In automotive and various industrial applications, it is often necessary to provide a clutching/speed-trimming device that is used to connect or disconnect a prime mover to or from the rest of a powertrain and/or auxiliary devices. It is also often important to be able to continuously change the speed-ratio between the prime-mover and the driven equipment, whether they are main propulsion or powertrain devices, or auxiliary devices such as, but not limited to, cooling fans, pumps, compressors and the like. Ideally, the speed ratio can be changed while the system is running and without interrupting the torque path. These functions are particularly important, but not limited to, applications where an internal combustion engine is the prime mover. The process of connecting the torque path is typically referred to as “clutching” while the process of interrupting the torque path is typically referred to as “declutching.” The process of changing the speed ratio between the prime mover and auxiliary devices may be referred to as “speed trimming” or “speed modulation.”
Most conventional clutching devices utilize either friction (e.g. mechanical clutches) or hydraulics (e.g. fluid couplings and torque converters) in order to establish and interrupt the torque path. Magnetic clutches and couplings are gaining in popularity especially in certain industrial application but their more widespread application is limited by cost and envelope size compared to frictional and hydraulic assemblies.
During clutch engagement, the rotational speed of the driven equipment is gradually increased from zero, or another finite rotational speed lower than the rotational speed of the prime mover, to the rotational speed of the prime mover.
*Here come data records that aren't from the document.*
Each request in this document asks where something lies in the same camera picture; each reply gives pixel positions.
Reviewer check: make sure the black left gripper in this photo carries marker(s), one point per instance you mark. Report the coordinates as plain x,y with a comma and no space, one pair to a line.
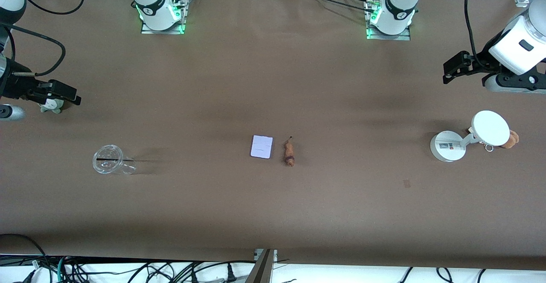
482,61

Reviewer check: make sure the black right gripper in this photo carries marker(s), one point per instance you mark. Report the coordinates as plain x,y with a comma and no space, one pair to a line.
13,86

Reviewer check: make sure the brown lion statue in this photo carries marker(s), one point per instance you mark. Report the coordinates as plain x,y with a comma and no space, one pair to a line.
289,150

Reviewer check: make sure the small white card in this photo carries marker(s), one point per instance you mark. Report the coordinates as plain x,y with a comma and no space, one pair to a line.
261,146

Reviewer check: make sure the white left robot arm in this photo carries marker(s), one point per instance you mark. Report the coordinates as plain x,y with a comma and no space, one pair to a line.
401,1

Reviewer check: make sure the green grey plush toy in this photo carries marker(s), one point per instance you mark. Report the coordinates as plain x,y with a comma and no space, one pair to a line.
53,108

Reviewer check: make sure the black straw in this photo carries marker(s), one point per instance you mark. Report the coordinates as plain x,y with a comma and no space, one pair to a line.
108,159

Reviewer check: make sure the clear plastic cup with lid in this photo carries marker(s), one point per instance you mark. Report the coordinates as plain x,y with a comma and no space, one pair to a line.
106,167

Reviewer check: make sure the brown table cover sheet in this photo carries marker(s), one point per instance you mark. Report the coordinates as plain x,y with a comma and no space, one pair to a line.
273,210

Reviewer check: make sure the black power plug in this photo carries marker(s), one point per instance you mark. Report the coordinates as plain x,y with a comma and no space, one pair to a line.
230,274

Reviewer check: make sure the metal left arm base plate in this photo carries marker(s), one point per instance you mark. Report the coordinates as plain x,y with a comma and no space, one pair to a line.
384,36

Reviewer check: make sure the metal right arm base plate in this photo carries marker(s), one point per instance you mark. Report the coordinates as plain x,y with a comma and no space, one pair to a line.
147,31

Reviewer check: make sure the metal frame post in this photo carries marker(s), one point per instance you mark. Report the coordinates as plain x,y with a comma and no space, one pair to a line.
262,270

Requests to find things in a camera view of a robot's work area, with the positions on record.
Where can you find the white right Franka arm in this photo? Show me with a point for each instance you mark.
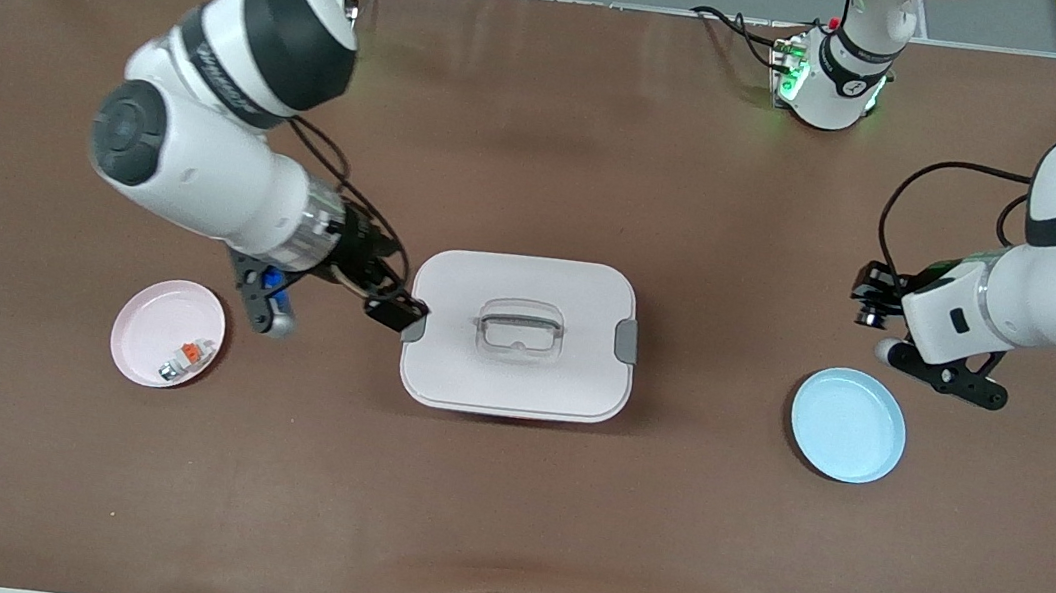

This process of speeding up the driven equipment is referred to as “clutch modulation.” Energy from clutch modulation in traditional clutching devices is converted into heat, which is typically released into the atmosphere. Traditional clutches therefore have limited modulating capacity and/or, in the case of hydraulic systems, rather low operating efficiency. In cases where it may be necessary to provide speed trimming and/or torque modulation for extended periods of time, yet achieve high efficiency once clutched, typically two clutching devices are used: a hydraulic unit to provide for modulation, and a friction unit to achieve full clutch engagement (e.g. lock-up torque converters) once the driven equipment is sped-up.
Traditionally, clutching devices modulate the entire working torque over a speed range equal to the difference between the speed of the prime mover and the starting speed of the process machine. Therefore, clutches have a tendency of being rather large and it is difficult to achieve and automate smooth, repeatable modulation. This is especially true with friction-based clutches because coefficient of friction may change during the modulation.
There is a need for a clutching device that is smaller and more cost-effective than conventional, friction-based clutches. There is also a need for a clutching device capable of providing smooth, repeatable modulation, unrestricted in duration, and easy to automate regardless of operating conditions. Furthermore, there is a need for a clutching device capable of converting the energy of clutch modulation into an energy form that can be readily recovered and/or reintroduced into the system to provide improved efficiency of the system even when the clutch is modulating for extended periods of time.